Looking forward to seeing you soon.
Shawn Brown
Kurt thinking of you. Hang in there buddy. Will be back down in a couple of weeks.
Glenn!
Hi Kurt
Boy do you have everyright to complain with everything you've been through. None of us can even imagine what it must be like. We continue to pray that this next test will show remission so you can quickly move on to your transplant. Then it will be out of that little room and back home for you to rest and recover. Stay strong and know that so many love and care for you and are thinking of you daily.
xoxoMr. and Mrs. O
Hey my friend - hang in there! With your strength and mental fortitude, you will find MORE strength, just when you thought you were at the end! You're a fighter. You're in our thoughts and our prayers and we will be praying for all the best in the next few weeks. Stay strong!!
Liz and Billy
YOU ARE A BULL Kurt! You can do this!! I am praying for your remission bro!!! You can get through this cleanup set and make it out the back buddy - Our family will continue to keep you and Evey in our prayers.
Estey
Third time IS a charm! You have some pretty stubborn and strong German guardian angels watching over you, and they won't let you give up. Always thinking of you guys, love you cuz. Marisa & Josh
Hi Kurt,
You are in our thoughts and prayers. Let's kick this cancer out of your body for good and get you home where you belong. Your strength is amazing and inspiring. It is crazy but after all these years at Ingram Micro I have never had the priviledge to meet Evey. What a wonderful partner you have found, she seems so strong and supportive. You can do it Kurt, just another hurdle to get through.
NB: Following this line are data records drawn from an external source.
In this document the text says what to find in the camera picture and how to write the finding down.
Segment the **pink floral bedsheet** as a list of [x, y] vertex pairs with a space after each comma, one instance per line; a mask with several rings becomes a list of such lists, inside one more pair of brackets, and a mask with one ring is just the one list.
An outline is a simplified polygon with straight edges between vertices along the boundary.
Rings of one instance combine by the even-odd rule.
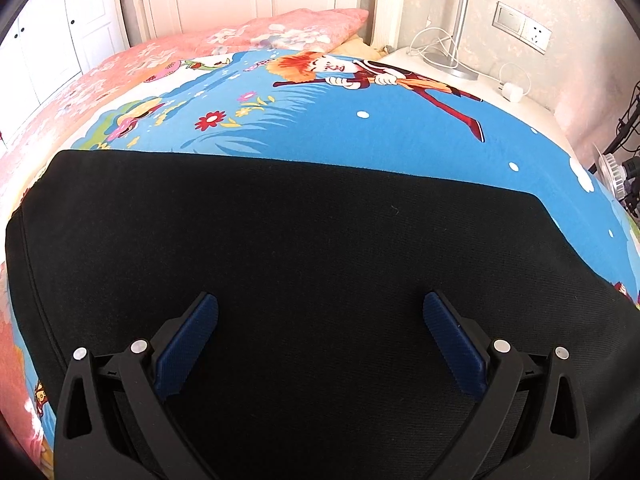
[[[98, 110], [135, 86], [152, 88], [187, 60], [204, 60], [195, 75], [219, 70], [231, 53], [178, 58], [145, 41], [114, 54], [66, 84], [17, 130], [1, 156], [1, 220], [9, 221], [54, 154]], [[1, 282], [1, 414], [17, 443], [46, 478], [53, 476], [55, 417], [12, 312], [9, 282]]]

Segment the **white wardrobe door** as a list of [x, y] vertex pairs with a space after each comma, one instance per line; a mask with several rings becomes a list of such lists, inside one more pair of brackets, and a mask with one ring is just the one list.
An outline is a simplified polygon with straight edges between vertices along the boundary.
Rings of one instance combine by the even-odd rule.
[[74, 78], [129, 48], [120, 0], [28, 0], [1, 43], [1, 135], [9, 142]]

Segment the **blue cartoon blanket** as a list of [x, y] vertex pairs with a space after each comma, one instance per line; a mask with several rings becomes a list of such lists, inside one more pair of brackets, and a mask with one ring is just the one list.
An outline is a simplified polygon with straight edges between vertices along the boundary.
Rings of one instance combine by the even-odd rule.
[[533, 195], [570, 246], [639, 313], [639, 235], [592, 174], [543, 134], [468, 92], [382, 64], [302, 52], [235, 53], [195, 75], [102, 106], [57, 151], [299, 162], [469, 183]]

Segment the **silver desk fan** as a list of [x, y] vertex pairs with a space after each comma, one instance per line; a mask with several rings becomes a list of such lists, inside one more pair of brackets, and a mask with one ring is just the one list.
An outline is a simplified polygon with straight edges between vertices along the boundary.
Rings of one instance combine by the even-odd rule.
[[620, 203], [634, 222], [639, 223], [639, 145], [627, 148], [628, 141], [639, 141], [639, 83], [634, 84], [623, 115], [617, 119], [613, 140], [603, 149], [592, 146], [590, 174]]

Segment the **white nightstand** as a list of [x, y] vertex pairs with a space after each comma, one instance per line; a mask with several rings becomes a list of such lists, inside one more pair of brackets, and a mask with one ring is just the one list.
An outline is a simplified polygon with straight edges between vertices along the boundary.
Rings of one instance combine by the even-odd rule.
[[472, 93], [474, 96], [518, 118], [521, 122], [526, 122], [529, 127], [546, 136], [559, 148], [566, 151], [567, 154], [574, 158], [577, 157], [554, 116], [544, 107], [529, 99], [528, 96], [523, 96], [520, 102], [510, 102], [502, 96], [497, 81], [493, 81], [486, 76], [479, 76], [477, 80], [452, 76], [438, 67], [425, 63], [420, 55], [410, 54], [407, 48], [402, 48], [386, 55], [381, 58], [381, 61], [391, 66], [411, 70], [417, 74], [446, 82], [446, 84], [451, 84], [459, 90]]

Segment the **pink floral pillow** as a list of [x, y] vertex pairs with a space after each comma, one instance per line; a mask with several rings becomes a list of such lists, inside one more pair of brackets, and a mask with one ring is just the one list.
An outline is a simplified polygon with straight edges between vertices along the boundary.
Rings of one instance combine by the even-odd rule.
[[197, 58], [250, 50], [330, 52], [367, 23], [364, 9], [296, 9], [271, 18], [254, 18], [236, 27], [186, 32], [152, 41], [178, 58]]

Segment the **wall socket panel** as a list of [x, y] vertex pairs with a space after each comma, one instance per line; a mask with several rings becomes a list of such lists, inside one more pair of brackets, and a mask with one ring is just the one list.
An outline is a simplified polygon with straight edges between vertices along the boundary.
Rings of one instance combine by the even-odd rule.
[[492, 26], [545, 54], [550, 44], [551, 30], [524, 13], [498, 2]]

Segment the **black pants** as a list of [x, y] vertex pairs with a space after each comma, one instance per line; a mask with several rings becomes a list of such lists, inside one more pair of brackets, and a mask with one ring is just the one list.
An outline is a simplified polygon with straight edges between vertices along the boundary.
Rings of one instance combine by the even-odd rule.
[[57, 154], [6, 227], [52, 404], [73, 351], [122, 350], [200, 292], [212, 338], [168, 413], [221, 479], [421, 479], [469, 414], [422, 318], [567, 348], [593, 477], [638, 474], [639, 313], [537, 197], [251, 158]]

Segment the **yellow cushion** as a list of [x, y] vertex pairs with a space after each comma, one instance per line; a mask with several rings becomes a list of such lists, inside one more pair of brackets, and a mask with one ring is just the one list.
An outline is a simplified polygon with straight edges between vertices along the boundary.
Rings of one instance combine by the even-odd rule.
[[331, 54], [352, 56], [353, 58], [364, 58], [365, 60], [378, 61], [387, 55], [384, 49], [375, 49], [364, 42], [364, 40], [354, 35], [349, 37], [342, 44], [331, 51]]
Stay strong, Michelle Sablan
Hi Kurt,
I have read a couple of your blogs. It's rough times, I know what your going through. By hubby has stage 4 cancer and has been going through similar treatments. Or what's sounds similar to me. Low blood counts, chemo, etc. I hope you stay possitive and keep fighting. Your loved dearly and only the best wishes for a full recovery are being sent your way! Keep your head up and keep fighting. From a blast from the past! Kelli Boyer
Hello Kurt! We continually follow your progress here in Manila. Keep up the fight! You and Evey constantly have our thoughts and prayers.
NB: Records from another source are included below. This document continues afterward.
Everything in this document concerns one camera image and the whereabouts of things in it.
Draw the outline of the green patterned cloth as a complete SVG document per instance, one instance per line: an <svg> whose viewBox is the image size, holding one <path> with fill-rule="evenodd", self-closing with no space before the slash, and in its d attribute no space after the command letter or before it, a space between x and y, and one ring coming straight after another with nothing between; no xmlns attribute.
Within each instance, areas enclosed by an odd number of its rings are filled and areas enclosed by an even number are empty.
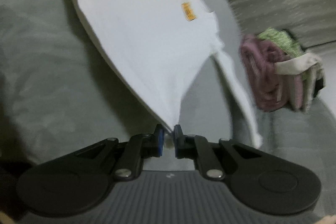
<svg viewBox="0 0 336 224"><path fill-rule="evenodd" d="M290 36L290 33L286 30L278 31L274 28L267 28L264 32L257 35L261 40L269 40L276 46L278 46L286 57L289 57L289 61L293 61L294 58L301 57L305 54L301 46L294 38ZM308 73L305 71L299 71L298 69L290 69L292 65L281 65L281 61L278 61L275 65L276 72L279 75L296 75L297 73L302 76L303 80L308 79Z"/></svg>

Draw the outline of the white printed t-shirt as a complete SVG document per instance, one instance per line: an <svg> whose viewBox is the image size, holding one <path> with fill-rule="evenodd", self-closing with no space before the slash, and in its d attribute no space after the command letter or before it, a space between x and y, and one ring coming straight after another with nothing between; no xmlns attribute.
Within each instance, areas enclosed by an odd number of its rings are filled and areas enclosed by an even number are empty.
<svg viewBox="0 0 336 224"><path fill-rule="evenodd" d="M213 58L247 123L262 144L255 111L224 50L216 14L204 0L75 0L79 18L110 67L167 128L179 121L182 99Z"/></svg>

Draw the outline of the grey bed sheet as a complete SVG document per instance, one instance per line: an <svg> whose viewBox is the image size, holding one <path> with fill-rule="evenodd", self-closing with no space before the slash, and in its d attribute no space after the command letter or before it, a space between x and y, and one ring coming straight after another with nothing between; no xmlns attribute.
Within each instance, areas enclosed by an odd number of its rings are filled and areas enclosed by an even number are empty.
<svg viewBox="0 0 336 224"><path fill-rule="evenodd" d="M238 26L226 0L205 0L233 37L225 47L238 79ZM315 99L309 114L256 110L267 153L335 172L335 118ZM1 150L40 164L107 137L152 133L157 121L110 69L84 30L72 0L1 0ZM203 65L182 102L185 134L251 145L248 128L214 59Z"/></svg>
- Aizah Crissy Claire Lyra
Kurt
I'm sending you a "virtual" box of GOOD SPIRITS. It's a plain and simple box on the outside but it's filled with an endless supply of GOOD SPIRITS. The box is small so it can fit iin a clenched fist, a small pocket, on a bed tray or nightstand. It's somewhat magical... Just visualize it and it's there with you! Take it out often; open it and let the GOOD SPIRITS fill you. Don't worry about using them up.... You have unlimited refills!
Don't be skeptical my friend.....go ahead, close your eyes, picture the box, lift the top. Do you see them? Its like a beautiful rainbow arcing from the box to you.
Fill up. Tomorrow will be a better day.
With love, Mother Bowman
kurt,
to triple up on the other comments- you complain all you want! - get it out, whatever makes you feel better and it certainly doesn't bother us to hear the reality of the situation.
it may seem long, but you'll be home soon and this phase will be behind you. keep fighting, keep angry, keep doing whatever you need to get through this part. you'll be back home soon.
all the best - thinking about all of you.
TB + fam
Kurt, I told you this a while ago… you are one of the strongest people I have ever met, a natural leader and German tough! Not sure if you remember, but back in the day we used to always say “life goes on!”.. This final, succesful round will pass and you will be back home soon! My thoughts are with you.